Use of these labels is supported by a type class LabelDecode, which unpacks values of the automatically-generated union type GSem to the original type(s). The parser generator will create appropriate instances of this class, based on the type information in the grammar file. (Note that omitting type information leads to a default of ().) Observe that use of the labels is often like traversing an abstract syntax, and the structure of the abstract syntax type usually constrains the types of constituents; so once the overall type is fixed (eg. with a type cast or signature) then there are no problems with resolution of class instances.

	class LabelDecode a where
	       unpack :: GSem -> a

Internally, the semantic values are packed in a union type as before, but there is no direct abstraction step. Instead, the ForestId values (from the dollar-variables) are bound when the corresponding branch is created from the list of constituent nodes. At this stage, token information is also extracted, using the patterns supplied by the user when declaring the tokens.

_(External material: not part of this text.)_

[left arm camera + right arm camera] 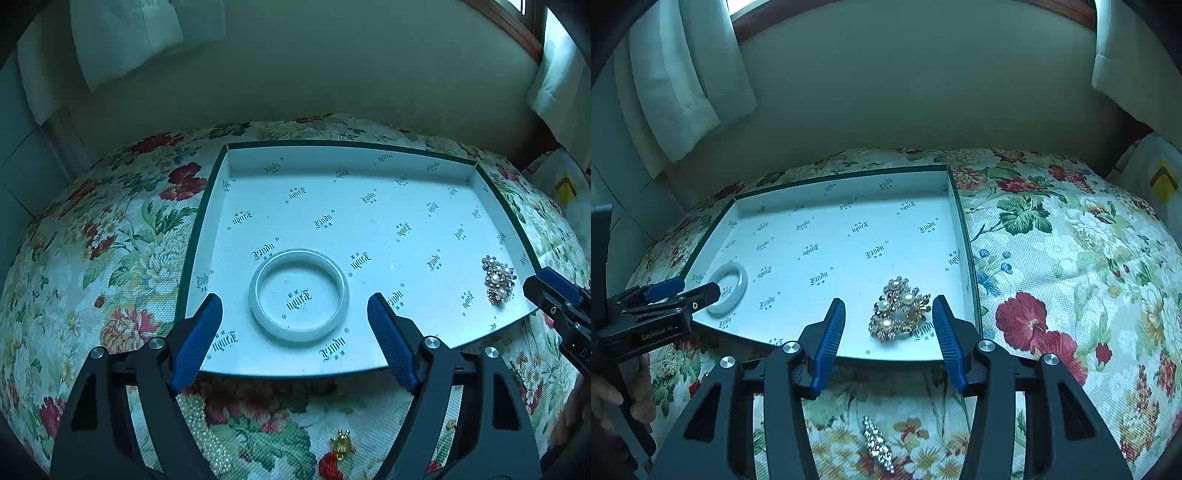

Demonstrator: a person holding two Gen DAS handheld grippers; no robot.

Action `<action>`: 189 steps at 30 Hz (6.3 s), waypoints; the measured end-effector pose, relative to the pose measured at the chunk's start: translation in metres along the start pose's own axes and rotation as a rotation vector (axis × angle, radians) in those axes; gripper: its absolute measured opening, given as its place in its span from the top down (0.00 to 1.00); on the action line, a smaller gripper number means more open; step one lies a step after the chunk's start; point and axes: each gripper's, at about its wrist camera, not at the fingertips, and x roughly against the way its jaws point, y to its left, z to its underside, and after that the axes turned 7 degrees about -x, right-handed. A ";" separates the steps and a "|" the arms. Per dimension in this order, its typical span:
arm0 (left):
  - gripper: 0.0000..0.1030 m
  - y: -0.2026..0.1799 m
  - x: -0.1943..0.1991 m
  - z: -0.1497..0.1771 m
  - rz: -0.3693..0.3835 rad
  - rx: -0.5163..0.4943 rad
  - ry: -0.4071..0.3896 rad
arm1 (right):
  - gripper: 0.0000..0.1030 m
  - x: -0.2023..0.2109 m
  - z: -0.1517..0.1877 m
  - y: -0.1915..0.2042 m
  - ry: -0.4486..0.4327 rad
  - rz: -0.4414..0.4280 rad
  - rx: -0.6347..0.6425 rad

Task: Organize jewelry
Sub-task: 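Open the left gripper to drop the bangle in the box while the right releases the brooch there, then close the right gripper on the black bead pendant while the left tool moves to the red bead strand, then close the left gripper on the dark red bead strand, then lift the bead strand with the left gripper while the right carries the pendant over the box, then open the left gripper to lay the beads in the box while the right lowers the pendant, then open the right gripper to release the pendant in the box and withdraw both tools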

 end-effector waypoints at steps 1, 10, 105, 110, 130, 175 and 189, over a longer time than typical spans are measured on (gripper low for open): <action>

3.3.4. Monadic tree decoding

You can use the %monad directive in the tree-decode mode. Essentially, the decoding process now creates a list of monadic values, using the monad type declared in the directive. The default handling of the semantic functions is to apply the relevant return function to the value being returned. You can over-ride this using the {% ... } convention. The declared (>>=) function is used to assemble the computations.

Note that no attempt is made to share the results of monadic computations from sub-trees. (You could possibly do this by supplying a memoising lookup function for the decoding process.) Hence, the usual behaviour is that decoding produces whole monadic computations, each part of which is computed afresh (in depth-first order) when the whole is computed. Hence you should take care to initialise any relevant state before computing the results from multiple solutions.

This facility is experimental, and we welcome comments or observations on the approach taken! An example is provided (examples/glr/expr-monad). It is the standard example of arithmetic expressions, except that the IO monad is used, and a user exception is thrown when the second argument to addition is an odd number. Running this example will show a zero (from the exception handler) instead of the expected number amongst the results from the other parses.